4.1.4 The indemnification provided for under this Agreement shall remain in full force and effect regardless of any investigation made by or on behalf of the indemnified party or any officer, director or controlling person of such indemnified party and shall survive the transfer of securities. The Company and each Holder of Registrable Securities participating in an offering also agrees to make such provisions as are reasonably requested by any indemnified party for contribution to such party in the event the Company’s or such Holder’s indemnification is unavailable for any reason.

 

4.1.5 If the indemnification provided under Section 4.1 hereof from the indemnifying party is unavailable or insufficient to hold harmless an indemnified party in respect of any losses, claims, damages, liabilities and out-of-pocket expenses referred to herein, then the indemnifying party, in lieu of indemnifying the indemnified party, shall contribute to the amount paid or payable by the indemnified party as a result of such losses, claims, damages, liabilities and out-of-pocket expenses in such proportion as is appropriate to reflect the relative fault of the indemnifying party and the indemnified party, as well as any other relevant equitable considerations.
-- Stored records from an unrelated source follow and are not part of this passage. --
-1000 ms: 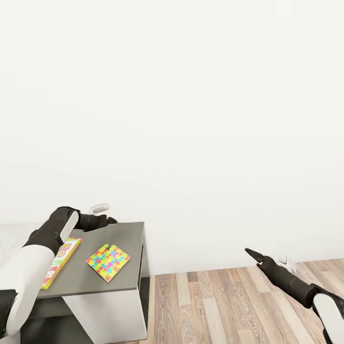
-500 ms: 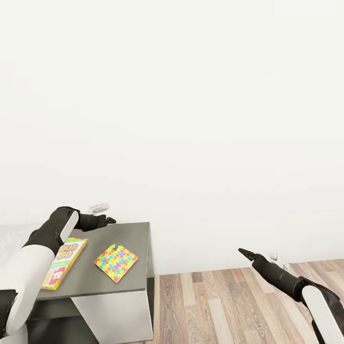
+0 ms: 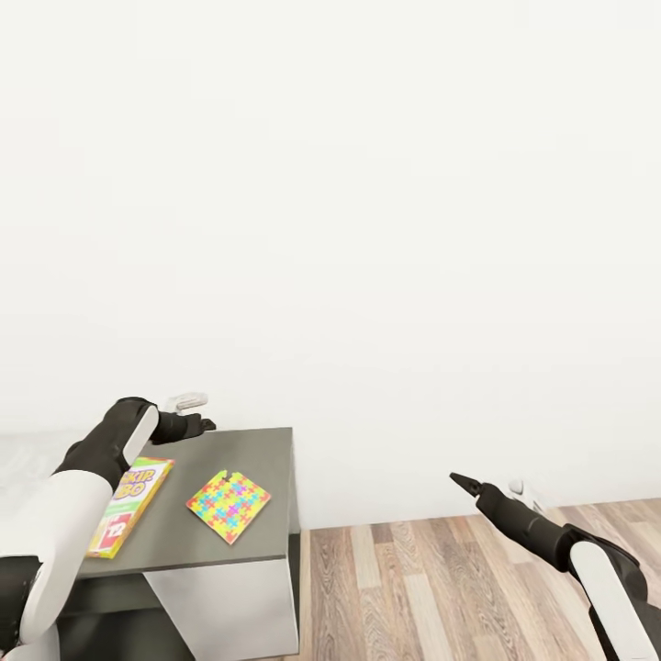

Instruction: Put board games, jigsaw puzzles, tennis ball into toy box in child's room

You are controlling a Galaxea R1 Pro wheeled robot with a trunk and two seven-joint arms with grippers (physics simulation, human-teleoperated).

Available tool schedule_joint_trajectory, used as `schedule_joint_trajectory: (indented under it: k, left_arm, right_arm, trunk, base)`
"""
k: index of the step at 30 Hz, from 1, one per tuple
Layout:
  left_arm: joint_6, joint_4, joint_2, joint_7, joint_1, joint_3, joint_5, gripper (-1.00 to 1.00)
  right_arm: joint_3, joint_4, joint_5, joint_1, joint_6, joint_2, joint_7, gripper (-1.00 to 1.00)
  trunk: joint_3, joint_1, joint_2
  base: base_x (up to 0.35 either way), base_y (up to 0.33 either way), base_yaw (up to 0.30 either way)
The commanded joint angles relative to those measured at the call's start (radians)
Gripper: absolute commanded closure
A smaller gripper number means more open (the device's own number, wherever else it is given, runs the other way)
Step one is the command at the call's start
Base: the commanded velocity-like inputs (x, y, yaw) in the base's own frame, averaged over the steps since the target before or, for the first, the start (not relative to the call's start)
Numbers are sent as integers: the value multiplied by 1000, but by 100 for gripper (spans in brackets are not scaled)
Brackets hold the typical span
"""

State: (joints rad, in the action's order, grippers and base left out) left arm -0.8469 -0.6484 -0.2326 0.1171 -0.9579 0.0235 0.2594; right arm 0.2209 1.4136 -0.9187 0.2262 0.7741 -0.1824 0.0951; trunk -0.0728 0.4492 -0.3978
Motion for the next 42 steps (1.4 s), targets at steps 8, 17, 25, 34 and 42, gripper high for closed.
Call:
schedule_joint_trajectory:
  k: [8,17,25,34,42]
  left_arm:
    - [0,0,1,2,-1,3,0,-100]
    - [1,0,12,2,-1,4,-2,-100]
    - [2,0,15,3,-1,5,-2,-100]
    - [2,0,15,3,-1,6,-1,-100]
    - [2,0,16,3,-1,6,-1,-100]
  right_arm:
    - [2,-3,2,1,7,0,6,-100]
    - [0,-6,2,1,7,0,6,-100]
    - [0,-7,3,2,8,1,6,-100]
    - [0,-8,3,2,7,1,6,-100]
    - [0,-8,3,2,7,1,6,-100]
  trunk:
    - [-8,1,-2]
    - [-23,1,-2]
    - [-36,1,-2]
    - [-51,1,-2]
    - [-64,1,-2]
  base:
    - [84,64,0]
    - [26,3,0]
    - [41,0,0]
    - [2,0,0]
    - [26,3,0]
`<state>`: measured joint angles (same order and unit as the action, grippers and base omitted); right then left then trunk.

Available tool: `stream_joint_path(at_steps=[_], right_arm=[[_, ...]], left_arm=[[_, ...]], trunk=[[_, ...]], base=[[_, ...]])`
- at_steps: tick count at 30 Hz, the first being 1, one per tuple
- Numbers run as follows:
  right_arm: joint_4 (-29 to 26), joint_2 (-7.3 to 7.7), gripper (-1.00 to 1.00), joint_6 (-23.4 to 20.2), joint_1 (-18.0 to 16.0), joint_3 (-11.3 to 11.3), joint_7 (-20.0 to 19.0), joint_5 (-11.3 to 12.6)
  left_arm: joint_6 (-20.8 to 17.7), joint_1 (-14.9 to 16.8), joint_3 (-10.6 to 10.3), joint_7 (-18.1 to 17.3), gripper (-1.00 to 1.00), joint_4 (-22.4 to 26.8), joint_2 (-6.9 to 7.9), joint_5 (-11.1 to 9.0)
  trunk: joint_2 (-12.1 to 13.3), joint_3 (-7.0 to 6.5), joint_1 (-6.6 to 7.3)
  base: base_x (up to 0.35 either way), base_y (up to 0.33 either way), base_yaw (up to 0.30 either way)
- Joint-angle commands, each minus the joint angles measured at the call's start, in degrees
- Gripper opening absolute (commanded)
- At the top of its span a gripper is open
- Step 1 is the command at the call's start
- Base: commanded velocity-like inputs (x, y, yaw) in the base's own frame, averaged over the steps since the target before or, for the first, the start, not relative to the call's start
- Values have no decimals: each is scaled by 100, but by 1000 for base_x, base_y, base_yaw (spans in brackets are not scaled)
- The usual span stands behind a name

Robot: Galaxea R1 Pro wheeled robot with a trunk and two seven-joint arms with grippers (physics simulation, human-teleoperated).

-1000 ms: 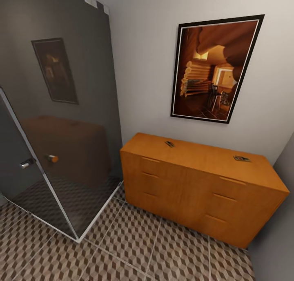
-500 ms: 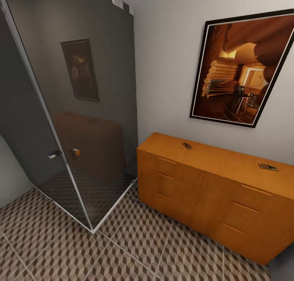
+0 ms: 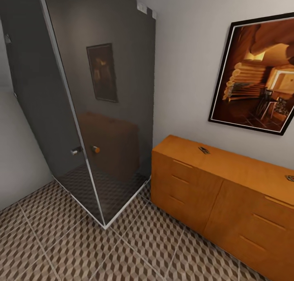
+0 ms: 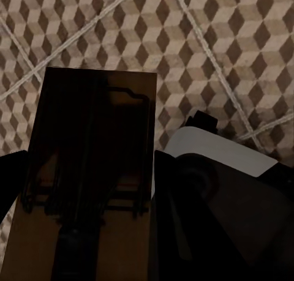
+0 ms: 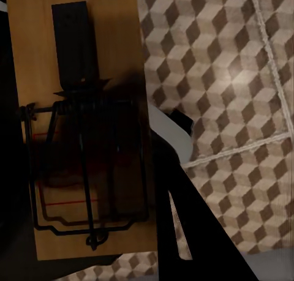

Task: Take the four mousetraps from the cabinet in the bathroom and place them on the bathroom floor. Make sure all four end up on the same floor surface, and ensure that at least two of them are either under or directly next to the same bathroom sink.

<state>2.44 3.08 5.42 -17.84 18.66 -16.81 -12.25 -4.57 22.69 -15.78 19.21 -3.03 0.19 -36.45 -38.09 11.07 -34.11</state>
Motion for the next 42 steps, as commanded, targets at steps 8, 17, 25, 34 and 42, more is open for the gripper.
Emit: stream_joint_path(at_steps=[8, 17, 25, 34, 42], right_arm=[[17, -16, -100, 32, -9, -3, 383, -64], [8, -17, -100, 29, -9, 0, 597, -72], [-40, 27, -100, 12, -9, 25, 624, -89], [-12, -17, -100, 28, -9, 66, 663, -149], [-1, -18, -100, 38, -9, 67, 670, -163]], left_arm=[[-34, 7, -48, 13, -100, -5, -2, -3], [-34, 7, -48, 13, -100, -5, -2, 0], [-34, 7, -48, 13, -100, -5, -2, -1], [-35, 7, -48, 13, -100, -5, -2, -3], [-33, 7, -48, 13, -100, -5, -2, 0]], trunk=[[-7, -47, -2], [-7, -110, -2], [-7, -165, -2], [-7, -220, -2], [-7, -270, -2]], base=[[0, 0, 211], [0, 0, 210], [0, 0, 209], [0, 0, 239], [0, 0, 231]])
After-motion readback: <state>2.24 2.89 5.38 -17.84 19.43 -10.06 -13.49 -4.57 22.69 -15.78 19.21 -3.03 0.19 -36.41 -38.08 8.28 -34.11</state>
The relative fault of the indemnifying party and indemnified party shall be determined by reference to, among other things, whether any action in question, including any untrue or alleged untrue statement of a material fact or omission or alleged omission to state a material fact, was made by, or relates to information supplied by, such indemnifying party or indemnified party, and the indemnifying party’s and indemnified party’s relative intent, knowledge, access to information and opportunity to correct or prevent such action; provided, however, that the liability of any Holder under this Section 4.1.5 shall be limited to the amount of the net proceeds received by such Holder in such offering giving rise to such liability. The amount paid or payable by a party as a result of the losses or other liabilities referred to above shall be deemed to include, subject to the limitations set forth in Sections 4.1.1, 4.1.2 and 4.1.3 above, any legal or other fees, charges or out-of-pocket expenses reasonably incurred by such party in connection with any investigation or proceeding. The parties hereto agree that it would not be just and equitable if contribution pursuant to this Section 4.1.5 were determined by pro rata allocation or by any other method of allocation, which does not take account of the equitable considerations referred to in this Section 4.1.5. No person guilty of fraudulent misrepresentation (within the meaning of Section 11(f) of the Securities Act) shall be entitled to contribution pursuant to this Section 4.1.5 from any person who was not guilty of such fraudulent misrepresentation.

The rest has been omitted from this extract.